Kubernetes upgrade notes: 1.22.x to 1.23.x

If you used my Kubernetes the Not So Hard Way With Ansible blog posts to setup a Kubernetes (K8s) cluster this notes might be helpful for you (and maybe for others too that manage a K8s cluster on their own e.g.). I’ll only mention changes that might be relevant because they will either be interesting for most K8s administrators anyways (even in case they run a fully managed Kubernetes deployment) or if it’s relevant if you manage your own bare-metal/VM based on-prem Kubernetes deployment. I normally skip changes that are only relevant for GKE, AWS EKS, Azure or other cloud providers.

I’ve a general upgrade guide Kubernetes the Not So Hard Way With Ansible - Upgrading Kubernetes that worked quite well for me for the last past K8s upgrades. So please read that guide if you want to know HOW the components are updated. This post here is esp. for the 1.22.x to 1.23.x upgrade and WHAT was interesting for me.

First: As usual I don’t update a production system before the .2 release of a new major version is released. In my experience the .0 and .1 are just too buggy (and to be honest sometimes it’s even better to wait for the .5 release ;-) ). Of course it is important to test new releases already in development or integration systems and report bugs!

Second: I only upgrade from the latest version of the former major release. In my case I was running 1.22.5 and at the time writing this text 1.22.6 was the latest 1.22.x release. After reading the 1.22.x CHANGELOG to see if any important changes where made between 1.22.5 and 1.22.6 I don’t saw anything that prevented me updating and I don’t needed to change anything.
BUT this time the 1.23.x CHANGELOG mentions a change which can be deployed together with the upgrade to the latest 1.22.x version. For the kube-scheduler the support for configuration file version v1beta1 was removed. Update configuration files to v1beta2 BEFORE upgrading to 1.23. So for kube-scheduler.yaml apiVersion: kubescheduler.config.k8s.io/v1beta1 needs to be changed to apiVersion: kubescheduler.config.k8s.io/v1beta2

So I did the 1.22.5 to 1.22.6 upgrade first. If you use my Ansible roles that basically only means to change k8s_release variable from 1.22.5 to 1.22.6 and deploy the changes for the control plane and worker nodes as described in my upgrade guide.

After that everything still worked as expected so I continued with the next step.

Here are a few links that might be interesting regarding what’s new in regards to new features in Kubernetes 1.23:

Kubernetes 1.23 CHANGELOG
Kubernetes 1.23: The next Frontier
Kubernetes 1.23 – What’s new? - SysDig blog

Since K8s 1.14 there are also searchable release notes available. You can specify the K8s version and a K8s area/component (e.g. kublet, apiserver, …) and immediately get an overview what changed in that regard. Quite nice! :-)

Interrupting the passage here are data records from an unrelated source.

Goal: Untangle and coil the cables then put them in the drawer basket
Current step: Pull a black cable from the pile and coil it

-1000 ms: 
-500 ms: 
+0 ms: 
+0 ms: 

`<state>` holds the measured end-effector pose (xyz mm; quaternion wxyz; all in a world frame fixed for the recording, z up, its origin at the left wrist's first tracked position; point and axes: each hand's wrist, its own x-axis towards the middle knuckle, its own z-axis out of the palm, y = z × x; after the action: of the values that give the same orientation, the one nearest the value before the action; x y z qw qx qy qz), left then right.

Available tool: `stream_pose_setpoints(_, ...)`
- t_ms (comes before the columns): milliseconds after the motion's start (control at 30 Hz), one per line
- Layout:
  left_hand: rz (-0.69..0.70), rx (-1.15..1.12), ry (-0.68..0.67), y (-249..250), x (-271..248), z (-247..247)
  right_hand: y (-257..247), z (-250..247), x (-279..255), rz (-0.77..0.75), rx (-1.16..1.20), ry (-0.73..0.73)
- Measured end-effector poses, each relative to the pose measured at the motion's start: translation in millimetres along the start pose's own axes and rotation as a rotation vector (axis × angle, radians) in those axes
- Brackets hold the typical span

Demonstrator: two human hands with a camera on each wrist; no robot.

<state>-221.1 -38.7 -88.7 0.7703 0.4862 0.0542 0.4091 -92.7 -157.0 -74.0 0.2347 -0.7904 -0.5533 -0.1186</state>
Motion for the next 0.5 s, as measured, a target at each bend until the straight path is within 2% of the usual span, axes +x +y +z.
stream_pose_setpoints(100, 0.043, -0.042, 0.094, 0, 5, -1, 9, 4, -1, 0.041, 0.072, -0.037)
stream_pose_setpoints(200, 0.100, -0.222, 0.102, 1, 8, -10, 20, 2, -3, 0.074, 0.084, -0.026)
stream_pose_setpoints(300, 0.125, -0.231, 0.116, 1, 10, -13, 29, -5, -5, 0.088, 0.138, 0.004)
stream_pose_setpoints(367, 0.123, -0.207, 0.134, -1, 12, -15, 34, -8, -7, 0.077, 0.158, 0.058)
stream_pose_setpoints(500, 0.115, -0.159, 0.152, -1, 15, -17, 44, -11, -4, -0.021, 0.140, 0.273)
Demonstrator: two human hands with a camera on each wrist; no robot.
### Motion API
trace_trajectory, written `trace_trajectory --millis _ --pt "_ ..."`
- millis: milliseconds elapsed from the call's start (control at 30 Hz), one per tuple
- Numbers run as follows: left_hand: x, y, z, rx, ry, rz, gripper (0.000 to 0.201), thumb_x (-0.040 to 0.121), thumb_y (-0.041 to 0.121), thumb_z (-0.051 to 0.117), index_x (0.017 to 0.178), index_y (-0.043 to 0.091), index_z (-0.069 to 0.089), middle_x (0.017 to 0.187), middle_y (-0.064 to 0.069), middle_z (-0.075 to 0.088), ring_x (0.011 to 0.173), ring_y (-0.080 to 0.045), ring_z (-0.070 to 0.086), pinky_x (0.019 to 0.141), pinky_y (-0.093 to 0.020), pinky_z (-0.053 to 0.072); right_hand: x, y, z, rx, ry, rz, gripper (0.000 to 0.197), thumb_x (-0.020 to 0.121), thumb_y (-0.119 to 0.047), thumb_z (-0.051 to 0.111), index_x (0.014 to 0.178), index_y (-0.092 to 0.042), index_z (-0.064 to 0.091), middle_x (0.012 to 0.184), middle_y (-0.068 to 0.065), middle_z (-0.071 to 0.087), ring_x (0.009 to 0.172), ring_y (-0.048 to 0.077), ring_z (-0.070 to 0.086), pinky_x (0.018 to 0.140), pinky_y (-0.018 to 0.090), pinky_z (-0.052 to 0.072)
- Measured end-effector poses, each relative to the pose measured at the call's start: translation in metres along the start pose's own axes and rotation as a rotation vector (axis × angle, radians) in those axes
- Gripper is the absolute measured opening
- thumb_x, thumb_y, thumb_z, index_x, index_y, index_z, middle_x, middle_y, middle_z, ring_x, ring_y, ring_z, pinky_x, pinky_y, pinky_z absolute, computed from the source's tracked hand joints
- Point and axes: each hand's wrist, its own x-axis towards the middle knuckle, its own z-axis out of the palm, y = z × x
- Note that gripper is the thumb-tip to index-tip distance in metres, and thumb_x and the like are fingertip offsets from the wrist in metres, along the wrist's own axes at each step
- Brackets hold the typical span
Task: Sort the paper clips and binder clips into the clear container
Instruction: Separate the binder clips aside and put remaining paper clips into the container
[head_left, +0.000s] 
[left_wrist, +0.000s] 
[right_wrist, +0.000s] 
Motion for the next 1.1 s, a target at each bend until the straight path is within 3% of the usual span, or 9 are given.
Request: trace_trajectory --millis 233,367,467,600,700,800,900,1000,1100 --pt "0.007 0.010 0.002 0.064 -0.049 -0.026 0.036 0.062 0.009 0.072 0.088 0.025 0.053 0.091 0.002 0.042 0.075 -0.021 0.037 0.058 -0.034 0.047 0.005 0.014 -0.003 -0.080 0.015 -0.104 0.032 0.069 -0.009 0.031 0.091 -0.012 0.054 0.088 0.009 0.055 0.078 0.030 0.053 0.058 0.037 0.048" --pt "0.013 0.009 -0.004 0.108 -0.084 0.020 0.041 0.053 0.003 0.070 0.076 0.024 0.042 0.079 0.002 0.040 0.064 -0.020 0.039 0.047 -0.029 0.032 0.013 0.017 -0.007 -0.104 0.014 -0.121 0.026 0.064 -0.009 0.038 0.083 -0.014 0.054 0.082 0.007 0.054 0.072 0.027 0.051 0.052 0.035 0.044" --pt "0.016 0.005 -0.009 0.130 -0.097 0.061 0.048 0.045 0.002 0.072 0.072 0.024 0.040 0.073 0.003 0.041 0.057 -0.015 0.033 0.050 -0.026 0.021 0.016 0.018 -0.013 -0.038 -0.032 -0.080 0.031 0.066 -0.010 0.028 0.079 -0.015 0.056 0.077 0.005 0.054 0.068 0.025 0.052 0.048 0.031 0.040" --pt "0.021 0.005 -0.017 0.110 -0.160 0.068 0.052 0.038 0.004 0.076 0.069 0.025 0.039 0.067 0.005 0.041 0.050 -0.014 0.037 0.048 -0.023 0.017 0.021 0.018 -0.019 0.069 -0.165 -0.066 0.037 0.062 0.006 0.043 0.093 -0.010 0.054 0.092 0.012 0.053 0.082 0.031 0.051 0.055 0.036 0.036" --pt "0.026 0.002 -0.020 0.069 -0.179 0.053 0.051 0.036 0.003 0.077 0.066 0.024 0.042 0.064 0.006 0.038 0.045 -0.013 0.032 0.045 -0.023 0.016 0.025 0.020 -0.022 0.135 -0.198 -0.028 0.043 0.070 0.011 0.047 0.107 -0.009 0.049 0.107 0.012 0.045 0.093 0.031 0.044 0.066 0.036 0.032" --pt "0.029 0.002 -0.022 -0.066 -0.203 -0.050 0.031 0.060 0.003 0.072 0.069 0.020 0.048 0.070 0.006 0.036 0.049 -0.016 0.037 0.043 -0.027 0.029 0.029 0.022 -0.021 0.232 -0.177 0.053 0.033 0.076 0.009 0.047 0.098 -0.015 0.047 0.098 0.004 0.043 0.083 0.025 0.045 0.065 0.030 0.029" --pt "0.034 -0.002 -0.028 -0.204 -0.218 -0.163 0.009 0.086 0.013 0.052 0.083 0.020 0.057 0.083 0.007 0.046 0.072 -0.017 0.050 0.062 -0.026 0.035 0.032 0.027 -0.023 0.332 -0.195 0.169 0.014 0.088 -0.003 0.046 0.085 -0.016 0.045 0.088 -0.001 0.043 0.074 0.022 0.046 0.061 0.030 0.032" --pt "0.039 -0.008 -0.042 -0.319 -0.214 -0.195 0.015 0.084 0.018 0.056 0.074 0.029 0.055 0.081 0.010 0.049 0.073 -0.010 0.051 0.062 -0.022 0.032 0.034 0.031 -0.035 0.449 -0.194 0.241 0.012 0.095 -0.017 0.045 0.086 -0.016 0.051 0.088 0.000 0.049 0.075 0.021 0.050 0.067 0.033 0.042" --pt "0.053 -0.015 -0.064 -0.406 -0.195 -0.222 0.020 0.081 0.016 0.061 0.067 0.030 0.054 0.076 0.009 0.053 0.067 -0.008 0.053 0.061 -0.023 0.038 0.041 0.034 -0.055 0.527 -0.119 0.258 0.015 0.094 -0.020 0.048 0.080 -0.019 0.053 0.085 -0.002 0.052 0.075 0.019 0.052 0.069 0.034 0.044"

As it is normally no problem to have a newer kubectl utility that is only one major version ahead of the server version I also updated kubectl from 1.22.x to 1.23.x using my kubectl Ansible role.

As always before a major upgrade read the Urgent Upgrade Notes! If you used my Ansible roles to install Kubernetes and used most of the default settings then there should be no need to adjust any settings. For K8s 1.23 release I actually couldn’t find any urgent notes that were relevant for my Ansible roles or my own on-prem setup. But nevertheless there are three notes that might be relevant for some people:

  • If you log messages in JSON format previously those messages are logged to stdout and now to stderr to not mess with the normal output. This may become relevant for command line tools like “kubectl`
  • Support for the seccomp annotations seccomp.security.alpha.kubernetes.io/pod and container.seccomp.security.alpha.kubernetes.io/[name] has been deprecated since 1.19, will be dropped in 1.25
  • kube-log-runner is included in release tar balls. It can be used to replace the deprecated --log-file parameter.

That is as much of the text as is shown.